Cellulose is an important component of biomass， and pyrolysis technology is a high-value conversion technology with promising application prospects. It is of great significance to use cellulose pyrolysis to produce various fuels and high-value chemicals for the development of chemical industry. The study on cellulose pyrolysis mechanism and model is helpful to control the cellulose pyrolysis process and distribution of pyrolysis products. Therefore， based on the cellulose pyrolysis mechanism and kinetic model， the applications of pyrolysis products （pyrolytic gas， pyrolytic carbon， pyrolytic oil） in the process of cellulose pyrolysis are summarized， especially the selective production of high-value chemicals produced based on pyrolysis oil.
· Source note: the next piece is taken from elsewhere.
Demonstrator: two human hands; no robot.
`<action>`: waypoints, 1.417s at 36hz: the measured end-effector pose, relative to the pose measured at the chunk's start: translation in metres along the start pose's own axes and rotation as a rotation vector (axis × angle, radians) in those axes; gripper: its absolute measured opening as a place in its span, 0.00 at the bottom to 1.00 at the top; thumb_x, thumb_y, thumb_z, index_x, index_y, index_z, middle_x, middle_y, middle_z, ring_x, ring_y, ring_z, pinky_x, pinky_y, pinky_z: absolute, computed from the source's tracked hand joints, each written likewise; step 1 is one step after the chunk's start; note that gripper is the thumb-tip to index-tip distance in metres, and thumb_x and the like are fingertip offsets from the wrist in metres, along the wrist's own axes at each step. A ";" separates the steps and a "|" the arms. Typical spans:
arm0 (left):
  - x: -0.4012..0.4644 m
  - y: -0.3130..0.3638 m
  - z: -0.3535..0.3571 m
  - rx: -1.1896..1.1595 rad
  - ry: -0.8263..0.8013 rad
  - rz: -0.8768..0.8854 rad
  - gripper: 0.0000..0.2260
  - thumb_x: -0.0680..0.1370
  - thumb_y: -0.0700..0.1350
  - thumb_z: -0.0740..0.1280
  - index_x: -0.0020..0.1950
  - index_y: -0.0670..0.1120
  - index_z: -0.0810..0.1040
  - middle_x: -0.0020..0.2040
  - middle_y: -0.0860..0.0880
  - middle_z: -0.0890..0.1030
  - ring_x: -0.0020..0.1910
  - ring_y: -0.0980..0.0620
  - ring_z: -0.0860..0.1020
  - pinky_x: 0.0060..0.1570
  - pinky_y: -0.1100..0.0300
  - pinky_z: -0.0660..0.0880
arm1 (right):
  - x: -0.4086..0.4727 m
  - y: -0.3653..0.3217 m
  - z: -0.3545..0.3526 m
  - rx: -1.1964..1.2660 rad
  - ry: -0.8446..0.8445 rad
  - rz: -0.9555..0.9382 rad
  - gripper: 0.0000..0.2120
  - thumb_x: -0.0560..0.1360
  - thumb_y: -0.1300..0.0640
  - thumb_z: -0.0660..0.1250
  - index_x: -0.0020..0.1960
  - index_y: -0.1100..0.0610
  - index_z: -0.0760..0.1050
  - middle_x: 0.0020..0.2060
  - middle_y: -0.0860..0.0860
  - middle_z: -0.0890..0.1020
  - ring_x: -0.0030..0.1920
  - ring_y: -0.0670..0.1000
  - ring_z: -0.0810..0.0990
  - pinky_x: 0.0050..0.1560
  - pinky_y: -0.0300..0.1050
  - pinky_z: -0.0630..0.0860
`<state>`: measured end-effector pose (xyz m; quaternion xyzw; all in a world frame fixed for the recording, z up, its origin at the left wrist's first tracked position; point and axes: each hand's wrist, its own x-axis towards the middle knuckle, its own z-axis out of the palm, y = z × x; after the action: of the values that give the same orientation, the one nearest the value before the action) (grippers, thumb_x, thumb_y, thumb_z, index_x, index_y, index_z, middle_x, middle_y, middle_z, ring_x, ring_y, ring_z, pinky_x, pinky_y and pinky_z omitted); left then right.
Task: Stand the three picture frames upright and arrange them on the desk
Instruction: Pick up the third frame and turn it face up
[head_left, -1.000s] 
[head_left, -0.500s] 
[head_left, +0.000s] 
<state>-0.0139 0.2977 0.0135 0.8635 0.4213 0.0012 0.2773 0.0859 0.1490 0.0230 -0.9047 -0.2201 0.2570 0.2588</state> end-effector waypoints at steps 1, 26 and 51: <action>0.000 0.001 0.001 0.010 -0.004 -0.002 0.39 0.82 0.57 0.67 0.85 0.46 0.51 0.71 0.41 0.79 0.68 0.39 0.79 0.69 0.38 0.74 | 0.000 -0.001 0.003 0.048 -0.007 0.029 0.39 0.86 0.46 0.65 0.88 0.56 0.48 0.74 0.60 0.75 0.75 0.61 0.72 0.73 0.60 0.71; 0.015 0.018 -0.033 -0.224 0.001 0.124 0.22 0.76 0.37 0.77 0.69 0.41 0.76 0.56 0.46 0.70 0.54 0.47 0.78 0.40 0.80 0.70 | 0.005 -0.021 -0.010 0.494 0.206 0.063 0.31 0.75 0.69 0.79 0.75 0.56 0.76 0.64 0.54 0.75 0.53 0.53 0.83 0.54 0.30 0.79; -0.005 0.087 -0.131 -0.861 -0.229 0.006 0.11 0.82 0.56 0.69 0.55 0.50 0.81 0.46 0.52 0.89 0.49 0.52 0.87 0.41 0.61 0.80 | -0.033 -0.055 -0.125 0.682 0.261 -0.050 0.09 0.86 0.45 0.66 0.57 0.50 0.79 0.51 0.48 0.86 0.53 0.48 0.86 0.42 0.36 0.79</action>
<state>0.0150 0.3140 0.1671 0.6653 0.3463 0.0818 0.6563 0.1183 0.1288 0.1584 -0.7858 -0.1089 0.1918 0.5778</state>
The effects of different catalysts on the preparation of levoglucosenone （LGO）， 1-hydroxy-3，6-dioxabicyclo [3.2.1] oct-2-one （LAC）， furfural， aromatics and phenols were analysed， and the optimal conditions for the preparation of these value-added chemicals from catalytic pyrolysis of cellulose were investigated. Finally， the problems in the preparation of high-value chemicals from cellulose pyrolysis were pointed out， and the future of the research was prospected.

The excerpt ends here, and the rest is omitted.